Closure of Gazette marks end of era
PUBLICATION of the Sheppey Gazette is to end next week, after more than 100 years supplying the island with news.
Owner Northcliffe Media announced the closure of the newspaper and its sisters the East Kent Gazette and Medway News on Friday, with the following statement: "In response to the collapse of the proposed sale of Kent Regional News & Media following referral of the transaction to the Competition Commission by the Office of Fair Trading, Northcliffe Media is reviewing its activities across Kent and the wider south-east.
"This review has concluded that continuing to publish the News and the Gazette is unlikely to be financially viable for the foreseeable future.
"We believe that the titles should cease publication very soon."
A total of 38 jobs are under notice of redundancy and the final issue of the Gazette will be printed on Wednesday, December 7.
Editor Christine Rayner, who has held the position for 16 years, was devastated to see the demise of the title with which she has been involved for so long.
She joined as chief reporter in 1979 and has remained on the news team since.
She added: "We have been inundated with goodwill messages from readers, showing what we already knew – that they love their Gazette, which has been a part of the community for so long.
"My hope is that someone will have faith to take on the title and continue publishing a newspaper for Sheppey.
"We owe it to the founder William John Parrett, who had the foresight to set up the East Kent Gazette in July, 1855, as a news and advertising channel for Sittingbourne.
"Its sister paper the Sheppey Gazette was founded in 1900 as the North East Kent Times, and it has been covering island issues ever since."

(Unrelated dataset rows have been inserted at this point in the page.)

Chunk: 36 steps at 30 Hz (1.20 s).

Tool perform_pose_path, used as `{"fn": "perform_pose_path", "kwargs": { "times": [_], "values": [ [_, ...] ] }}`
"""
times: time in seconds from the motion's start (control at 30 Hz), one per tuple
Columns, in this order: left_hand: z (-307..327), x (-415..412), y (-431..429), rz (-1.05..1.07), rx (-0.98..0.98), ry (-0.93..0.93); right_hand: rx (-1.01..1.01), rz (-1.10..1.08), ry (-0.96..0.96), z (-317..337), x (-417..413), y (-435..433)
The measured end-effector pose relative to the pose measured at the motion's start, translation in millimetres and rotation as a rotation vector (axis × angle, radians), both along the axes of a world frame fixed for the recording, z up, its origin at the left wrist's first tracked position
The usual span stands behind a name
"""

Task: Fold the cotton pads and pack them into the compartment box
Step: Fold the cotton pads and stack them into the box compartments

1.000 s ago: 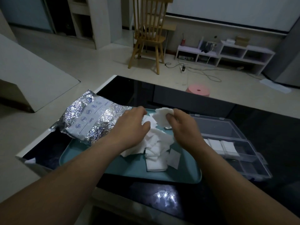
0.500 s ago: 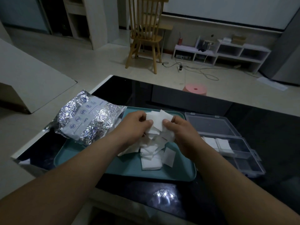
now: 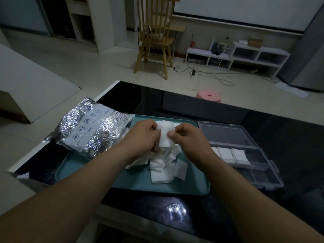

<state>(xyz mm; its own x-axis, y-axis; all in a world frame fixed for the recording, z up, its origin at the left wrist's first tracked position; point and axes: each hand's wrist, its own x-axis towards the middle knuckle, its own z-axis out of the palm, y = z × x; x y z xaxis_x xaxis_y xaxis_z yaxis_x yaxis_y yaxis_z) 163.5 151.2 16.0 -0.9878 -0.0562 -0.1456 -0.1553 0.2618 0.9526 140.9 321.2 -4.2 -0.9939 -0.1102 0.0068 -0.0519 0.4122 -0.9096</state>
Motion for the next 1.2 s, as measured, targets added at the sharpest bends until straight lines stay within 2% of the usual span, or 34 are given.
{"fn": "perform_pose_path", "kwargs": {
  "times": [0.17, 0.27, 0.43, 0.5, 0.6, 0.67, 0.8, 0.93, 1.2],
  "values": [
    [2.5, 3.3, 1.8, -0.029, 0.15, -0.048, 0.032, -0.052, 0.028, 0.1, 1.7, -4.2],
    [1.8, 3.8, 3.3, -0.04, 0.108, -0.026, 0.004, -0.058, 0.027, 2.2, 3.5, -6.0],
    [8.9, 3.1, 0.8, 0.008, 0.253, -0.077, -0.108, -0.013, -0.101, 5.9, 9.6, -9.4],
    [8.5, 4.3, 2.5, 0.006, 0.235, -0.07, -0.042, 0.003, -0.032, 5.4, 11.4, -12.5],
    [0.7, 5.7, 4.4, -0.067, 0.068, 0.01, 0.105, -0.052, 0.117, 6.8, 13.1, -16.2],
    [-2.7, 5.8, 8.4, -0.141, 0.07, 0.036, 0.164, -0.034, 0.171, 9.0, 13.5, -18.0],
    [1.0, 3.4, 8.8, -0.038, 0.31, -0.009, 0.099, 0.112, 0.139, 9.4, 19.4, -20.2],
    [5.2, 2.2, 2.2, 0.015, 0.484, -0.09, 0.055, 0.152, 0.143, 12.1, 23.0, -14.9],
    [7.5, 2.6, -1.6, 0.026, 0.649, -0.147, 0.084, 0.024, 0.203, 10.6, 16.9, -9.8]
  ]
}}
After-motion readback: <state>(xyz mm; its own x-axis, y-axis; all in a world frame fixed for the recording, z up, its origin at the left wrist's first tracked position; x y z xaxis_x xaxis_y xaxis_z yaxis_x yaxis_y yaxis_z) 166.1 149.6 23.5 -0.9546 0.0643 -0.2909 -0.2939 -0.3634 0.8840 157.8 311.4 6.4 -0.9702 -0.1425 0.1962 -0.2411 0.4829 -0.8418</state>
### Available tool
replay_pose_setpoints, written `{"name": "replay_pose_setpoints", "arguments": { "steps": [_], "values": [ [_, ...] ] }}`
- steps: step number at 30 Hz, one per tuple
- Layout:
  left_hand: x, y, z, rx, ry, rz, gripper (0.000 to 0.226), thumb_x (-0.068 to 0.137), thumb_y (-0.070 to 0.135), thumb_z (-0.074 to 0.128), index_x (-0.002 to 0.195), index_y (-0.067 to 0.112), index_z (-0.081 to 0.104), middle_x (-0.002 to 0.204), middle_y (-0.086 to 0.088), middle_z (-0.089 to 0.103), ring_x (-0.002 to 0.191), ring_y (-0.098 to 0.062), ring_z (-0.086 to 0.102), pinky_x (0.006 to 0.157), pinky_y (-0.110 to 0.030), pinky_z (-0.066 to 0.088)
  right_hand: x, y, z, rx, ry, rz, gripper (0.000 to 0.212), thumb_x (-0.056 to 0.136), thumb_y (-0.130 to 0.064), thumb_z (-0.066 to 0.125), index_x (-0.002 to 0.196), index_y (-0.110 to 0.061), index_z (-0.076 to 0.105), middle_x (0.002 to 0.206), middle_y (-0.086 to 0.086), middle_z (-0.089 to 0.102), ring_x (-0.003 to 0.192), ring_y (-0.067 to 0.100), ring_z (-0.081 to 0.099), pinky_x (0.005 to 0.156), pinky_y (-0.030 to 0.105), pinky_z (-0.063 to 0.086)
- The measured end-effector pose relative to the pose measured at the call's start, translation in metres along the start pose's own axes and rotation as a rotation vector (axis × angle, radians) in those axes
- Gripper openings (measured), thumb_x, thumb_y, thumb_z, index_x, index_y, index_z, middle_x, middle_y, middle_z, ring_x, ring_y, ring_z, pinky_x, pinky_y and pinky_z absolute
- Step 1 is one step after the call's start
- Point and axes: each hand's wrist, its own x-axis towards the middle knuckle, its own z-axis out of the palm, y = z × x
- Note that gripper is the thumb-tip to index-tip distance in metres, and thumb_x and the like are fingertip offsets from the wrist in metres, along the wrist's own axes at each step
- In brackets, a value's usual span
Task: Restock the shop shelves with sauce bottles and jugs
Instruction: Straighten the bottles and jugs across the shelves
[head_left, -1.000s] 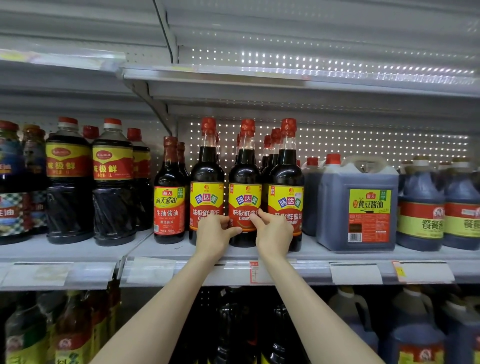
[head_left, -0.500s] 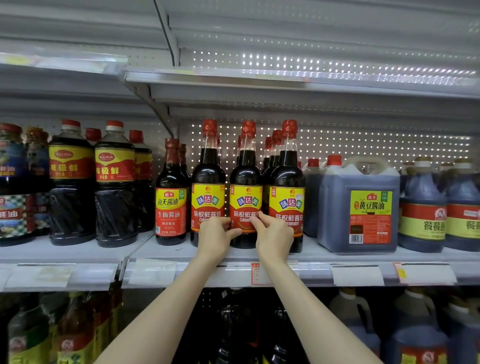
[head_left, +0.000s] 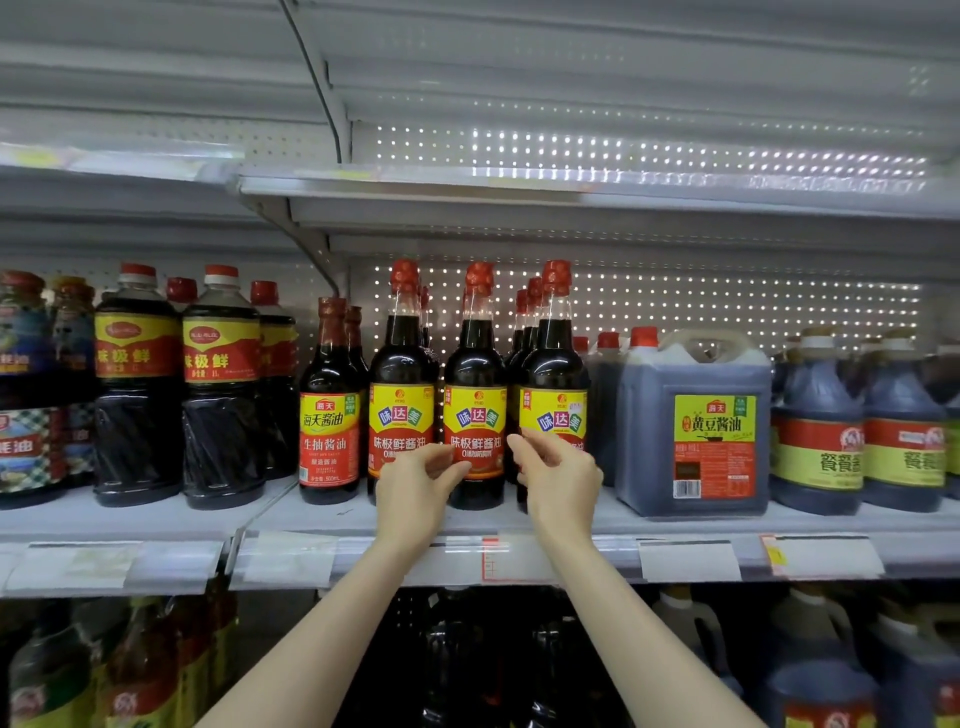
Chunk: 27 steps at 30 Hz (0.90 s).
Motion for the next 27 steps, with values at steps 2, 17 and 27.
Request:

Among the people who have written to the Gazette to share their sadness at its demise was former Mayor of Swale Peter Morgan, who said: "I just could not believe it when I heard that the Gazette will have to close. Whatever will we do to keep abreast of local developments?
"I am most grateful for the support you have always given me and my 'mad' schemes."
The Gazette has been at the forefront of news throughout its long history and has helped bring about important changes.
In the late 19th century, it supported striking bargemen, realising that so many people owed their living to the waterways running through Swale.
In the First World War, the editor was one of the first to condemn one of the worst atrocities of the conflict, writing in May, 1915: "Whatever may be urged in extenuation, the sinking of the Lusitania by a German submarine, involving the loss of 1,500 lives, will be regarded for all time as one of the greatest crimes in history."
So, as the final page of the newspaper's long history is about to be turned, staff at the Gazette wish their readers warm thanks for their support over the years – and hope that something might be done to retrieve the title for posterity.







Comments
by knittingnancy
Wednesday, November 30 2011, 9:56AM
“A sad day for local democracy. I echo Christine Rayner's hope that someone, somehow, will continue to provide newspaper coverage for Sheppey. I speak as someone who spent much of her childhood on the island, and later worked for the Parrett and Neves group of newspapers which included the Gazette and Times, and what was then called the Chatham, Rochester and Gillingham News.”